DATASET EXTRACT: Begin

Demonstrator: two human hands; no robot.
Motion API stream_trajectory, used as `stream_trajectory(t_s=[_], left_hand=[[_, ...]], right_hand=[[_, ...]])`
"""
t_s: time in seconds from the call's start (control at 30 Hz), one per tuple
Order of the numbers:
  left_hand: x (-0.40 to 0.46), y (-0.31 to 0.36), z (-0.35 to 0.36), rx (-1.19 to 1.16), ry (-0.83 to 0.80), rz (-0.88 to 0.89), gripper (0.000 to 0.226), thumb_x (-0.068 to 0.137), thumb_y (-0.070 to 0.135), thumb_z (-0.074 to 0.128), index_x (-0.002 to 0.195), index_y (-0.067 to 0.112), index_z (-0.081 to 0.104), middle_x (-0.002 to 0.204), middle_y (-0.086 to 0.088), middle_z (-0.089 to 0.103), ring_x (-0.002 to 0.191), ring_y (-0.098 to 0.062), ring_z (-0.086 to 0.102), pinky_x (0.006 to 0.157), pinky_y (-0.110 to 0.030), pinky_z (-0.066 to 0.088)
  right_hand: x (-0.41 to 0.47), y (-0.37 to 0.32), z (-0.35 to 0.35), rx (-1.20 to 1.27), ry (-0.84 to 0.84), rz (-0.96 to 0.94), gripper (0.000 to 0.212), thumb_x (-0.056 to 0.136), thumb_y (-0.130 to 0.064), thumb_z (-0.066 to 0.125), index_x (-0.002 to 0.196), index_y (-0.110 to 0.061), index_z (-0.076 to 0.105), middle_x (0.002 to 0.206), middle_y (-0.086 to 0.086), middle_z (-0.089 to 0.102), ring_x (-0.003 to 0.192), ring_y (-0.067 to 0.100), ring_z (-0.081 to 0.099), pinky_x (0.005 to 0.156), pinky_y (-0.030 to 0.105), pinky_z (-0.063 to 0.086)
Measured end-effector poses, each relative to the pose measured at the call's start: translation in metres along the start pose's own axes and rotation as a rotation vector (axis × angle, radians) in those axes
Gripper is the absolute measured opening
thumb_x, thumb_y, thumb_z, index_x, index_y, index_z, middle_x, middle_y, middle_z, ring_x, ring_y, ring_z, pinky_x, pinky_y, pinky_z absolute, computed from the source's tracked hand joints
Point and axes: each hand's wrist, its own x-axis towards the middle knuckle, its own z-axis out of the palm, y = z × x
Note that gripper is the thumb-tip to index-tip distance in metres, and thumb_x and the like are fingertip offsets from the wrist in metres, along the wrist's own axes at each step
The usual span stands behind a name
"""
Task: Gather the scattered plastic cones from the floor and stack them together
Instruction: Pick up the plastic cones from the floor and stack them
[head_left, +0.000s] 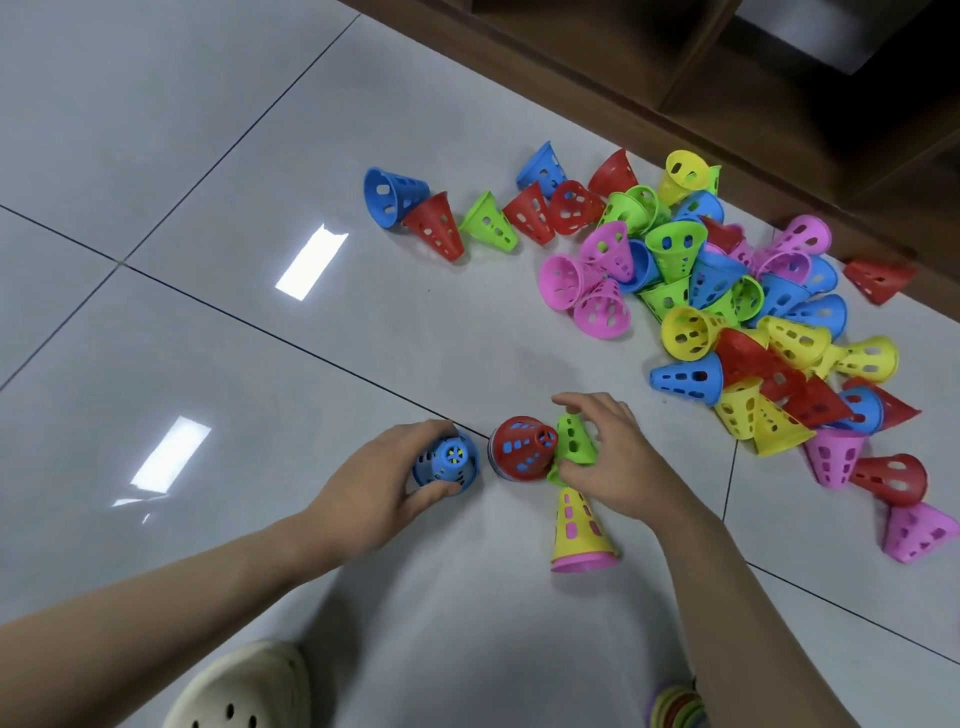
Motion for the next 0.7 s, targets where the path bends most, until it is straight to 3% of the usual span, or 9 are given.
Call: stream_trajectory(t_s=[0.1,0.17,0.23,0.33,0.43,0.5,0.57,0.63,0.7], left_hand=[[0.006,-0.001,0.002,0.059,0.021,0.031,0.046,0.093,0.06,0.049,0.134,0.042,0.041,0.126,0.023,0.055,0.107,-0.005,0.055,0.089,-0.025,0.048],[0.012,-0.001,0.001,0.052,0.033,0.045,0.043,0.095,0.057,0.051,0.134,0.04,0.042,0.126,0.024,0.053,0.104,-0.005,0.056,0.085,-0.028,0.05],[0.02,0.001,0.001,0.037,0.026,0.06,0.039,0.097,0.051,0.053,0.133,0.036,0.045,0.124,0.024,0.053,0.101,-0.005,0.056,0.083,-0.032,0.051],[0.029,0.002,-0.001,0.035,0.017,0.067,0.038,0.097,0.05,0.052,0.131,0.036,0.045,0.125,0.022,0.055,0.102,-0.008,0.057,0.084,-0.035,0.052],[0.031,0.002,-0.001,0.034,0.013,0.064,0.038,0.096,0.052,0.051,0.13,0.038,0.045,0.125,0.021,0.055,0.101,-0.009,0.057,0.085,-0.035,0.052],[0.031,0.003,-0.001,0.022,0.02,0.055,0.036,0.096,0.049,0.053,0.129,0.039,0.045,0.125,0.021,0.055,0.101,-0.009,0.057,0.085,-0.035,0.052],[0.03,0.004,-0.001,0.019,0.023,0.05,0.035,0.097,0.046,0.055,0.13,0.039,0.045,0.125,0.022,0.055,0.101,-0.009,0.057,0.087,-0.034,0.051],[0.032,0.003,-0.002,0.024,0.022,0.052,0.037,0.097,0.048,0.054,0.131,0.039,0.045,0.126,0.024,0.054,0.102,-0.006,0.056,0.088,-0.031,0.05],[0.034,-0.001,-0.003,0.011,-0.008,0.069,0.045,0.096,0.049,0.054,0.139,0.038,0.044,0.134,0.024,0.053,0.112,-0.002,0.055,0.095,-0.027,0.048]], right_hand=[[0.012,0.005,0.002,-0.015,0.12,0.07,0.053,0.082,-0.015,0.068,0.132,-0.026,0.054,0.117,-0.005,0.05,0.117,0.014,0.046,0.098,0.032,0.043],[0.021,0.004,0.008,-0.071,0.208,0.227,0.047,0.089,-0.034,0.066,0.132,-0.02,0.053,0.118,0.0,0.053,0.116,0.02,0.052,0.095,0.037,0.046],[0.03,0.003,0.013,-0.2,0.142,0.399,0.054,0.089,-0.054,0.062,0.127,-0.017,0.054,0.118,0.003,0.058,0.113,0.024,0.057,0.086,0.035,0.046],[0.036,0.002,0.014,-0.184,0.039,0.529,0.048,0.084,-0.064,0.063,0.085,-0.016,0.058,0.083,0.001,0.06,0.079,0.023,0.059,0.064,0.031,0.042],[0.031,0.0,0.007,-0.122,0.09,0.549,0.049,0.081,-0.048,0.071,0.057,-0.017,0.041,0.057,0.0,0.042,0.057,0.023,0.046,0.051,0.03,0.032],[0.02,-0.007,-0.002,-0.045,0.231,0.519,0.041,0.079,-0.042,0.071,0.059,-0.014,0.049,0.059,0.001,0.051,0.066,0.026,0.055,0.058,0.033,0.042],[0.002,-0.024,-0.012,0.139,0.437,0.437,0.027,0.083,-0.037,0.07,0.073,-0.014,0.061,0.067,-0.002,0.06,0.076,0.018,0.063,0.063,0.031,0.051],[-0.018,-0.047,-0.013,0.355,0.602,0.303,0.013,0.089,-0.026,0.07,0.087,-0.014,0.064,0.072,-0.006,0.062,0.072,0.001,0.064,0.06,0.013,0.046],[-0.034,-0.06,-0.003,0.421,0.677,0.147,0.011,0.09,-0.023,0.071,0.097,-0.022,0.064,0.087,-0.011,0.065,0.081,0.001,0.065,0.071,0.014,0.049]])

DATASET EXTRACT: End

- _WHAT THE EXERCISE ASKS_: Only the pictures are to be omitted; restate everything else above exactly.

- _FINISHED EXERCISE_:
Demonstrator: two human hands; no robot.
Motion API stream_trajectory, used as `stream_trajectory(t_s=[_], left_hand=[[_, ...]], right_hand=[[_, ...]])`
"""
t_s: time in seconds from the call's start (control at 30 Hz), one per tuple
Order of the numbers:
  left_hand: x (-0.40 to 0.46), y (-0.31 to 0.36), z (-0.35 to 0.36), rx (-1.19 to 1.16), ry (-0.83 to 0.80), rz (-0.88 to 0.89), gripper (0.000 to 0.226), thumb_x (-0.068 to 0.137), thumb_y (-0.070 to 0.135), thumb_z (-0.074 to 0.128), index_x (-0.002 to 0.195), index_y (-0.067 to 0.112), index_z (-0.081 to 0.104), middle_x (-0.002 to 0.204), middle_y (-0.086 to 0.088), middle_z (-0.089 to 0.103), ring_x (-0.002 to 0.191), ring_y (-0.098 to 0.062), ring_z (-0.086 to 0.102), pinky_x (0.006 to 0.157), pinky_y (-0.110 to 0.030), pinky_z (-0.066 to 0.088)
  right_hand: x (-0.41 to 0.47), y (-0.37 to 0.32), z (-0.35 to 0.35), rx (-1.20 to 1.27), ry (-0.84 to 0.84), rz (-0.96 to 0.94), gripper (0.000 to 0.212), thumb_x (-0.056 to 0.136), thumb_y (-0.130 to 0.064), thumb_z (-0.066 to 0.125), index_x (-0.002 to 0.196), index_y (-0.110 to 0.061), index_z (-0.076 to 0.105), middle_x (0.002 to 0.206), middle_y (-0.086 to 0.086), middle_z (-0.089 to 0.102), ring_x (-0.003 to 0.192), ring_y (-0.067 to 0.100), ring_z (-0.081 to 0.099), pinky_x (0.005 to 0.156), pinky_y (-0.030 to 0.105), pinky_z (-0.063 to 0.086)
Measured end-effector poses, each relative to the pose measured at the call's start: translation in metres along the start pose's own axes and rotation as a rotation vector (axis × angle, radians) in those axes
Gripper is the absolute measured opening
thumb_x, thumb_y, thumb_z, index_x, index_y, index_z, middle_x, middle_y, middle_z, ring_x, ring_y, ring_z, pinky_x, pinky_y, pinky_z absolute, computed from the source's tracked hand joints
Point and axes: each hand's wrist, its own x-axis towards the middle knuckle, its own z-axis out of the palm, y = z × x
Note that gripper is the thumb-tip to index-tip distance in metres, and thumb_x and the like are fingertip offsets from the wrist in metres, along the wrist's own axes at each step
The usual span stands behind a name
"""
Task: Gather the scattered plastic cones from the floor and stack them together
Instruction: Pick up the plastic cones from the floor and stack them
[head_left, +0.000s] 
Motion for the next 0.7 s, targets where the path bends most, until it is straight to 3% of the usual span, or 9 are given.
Call: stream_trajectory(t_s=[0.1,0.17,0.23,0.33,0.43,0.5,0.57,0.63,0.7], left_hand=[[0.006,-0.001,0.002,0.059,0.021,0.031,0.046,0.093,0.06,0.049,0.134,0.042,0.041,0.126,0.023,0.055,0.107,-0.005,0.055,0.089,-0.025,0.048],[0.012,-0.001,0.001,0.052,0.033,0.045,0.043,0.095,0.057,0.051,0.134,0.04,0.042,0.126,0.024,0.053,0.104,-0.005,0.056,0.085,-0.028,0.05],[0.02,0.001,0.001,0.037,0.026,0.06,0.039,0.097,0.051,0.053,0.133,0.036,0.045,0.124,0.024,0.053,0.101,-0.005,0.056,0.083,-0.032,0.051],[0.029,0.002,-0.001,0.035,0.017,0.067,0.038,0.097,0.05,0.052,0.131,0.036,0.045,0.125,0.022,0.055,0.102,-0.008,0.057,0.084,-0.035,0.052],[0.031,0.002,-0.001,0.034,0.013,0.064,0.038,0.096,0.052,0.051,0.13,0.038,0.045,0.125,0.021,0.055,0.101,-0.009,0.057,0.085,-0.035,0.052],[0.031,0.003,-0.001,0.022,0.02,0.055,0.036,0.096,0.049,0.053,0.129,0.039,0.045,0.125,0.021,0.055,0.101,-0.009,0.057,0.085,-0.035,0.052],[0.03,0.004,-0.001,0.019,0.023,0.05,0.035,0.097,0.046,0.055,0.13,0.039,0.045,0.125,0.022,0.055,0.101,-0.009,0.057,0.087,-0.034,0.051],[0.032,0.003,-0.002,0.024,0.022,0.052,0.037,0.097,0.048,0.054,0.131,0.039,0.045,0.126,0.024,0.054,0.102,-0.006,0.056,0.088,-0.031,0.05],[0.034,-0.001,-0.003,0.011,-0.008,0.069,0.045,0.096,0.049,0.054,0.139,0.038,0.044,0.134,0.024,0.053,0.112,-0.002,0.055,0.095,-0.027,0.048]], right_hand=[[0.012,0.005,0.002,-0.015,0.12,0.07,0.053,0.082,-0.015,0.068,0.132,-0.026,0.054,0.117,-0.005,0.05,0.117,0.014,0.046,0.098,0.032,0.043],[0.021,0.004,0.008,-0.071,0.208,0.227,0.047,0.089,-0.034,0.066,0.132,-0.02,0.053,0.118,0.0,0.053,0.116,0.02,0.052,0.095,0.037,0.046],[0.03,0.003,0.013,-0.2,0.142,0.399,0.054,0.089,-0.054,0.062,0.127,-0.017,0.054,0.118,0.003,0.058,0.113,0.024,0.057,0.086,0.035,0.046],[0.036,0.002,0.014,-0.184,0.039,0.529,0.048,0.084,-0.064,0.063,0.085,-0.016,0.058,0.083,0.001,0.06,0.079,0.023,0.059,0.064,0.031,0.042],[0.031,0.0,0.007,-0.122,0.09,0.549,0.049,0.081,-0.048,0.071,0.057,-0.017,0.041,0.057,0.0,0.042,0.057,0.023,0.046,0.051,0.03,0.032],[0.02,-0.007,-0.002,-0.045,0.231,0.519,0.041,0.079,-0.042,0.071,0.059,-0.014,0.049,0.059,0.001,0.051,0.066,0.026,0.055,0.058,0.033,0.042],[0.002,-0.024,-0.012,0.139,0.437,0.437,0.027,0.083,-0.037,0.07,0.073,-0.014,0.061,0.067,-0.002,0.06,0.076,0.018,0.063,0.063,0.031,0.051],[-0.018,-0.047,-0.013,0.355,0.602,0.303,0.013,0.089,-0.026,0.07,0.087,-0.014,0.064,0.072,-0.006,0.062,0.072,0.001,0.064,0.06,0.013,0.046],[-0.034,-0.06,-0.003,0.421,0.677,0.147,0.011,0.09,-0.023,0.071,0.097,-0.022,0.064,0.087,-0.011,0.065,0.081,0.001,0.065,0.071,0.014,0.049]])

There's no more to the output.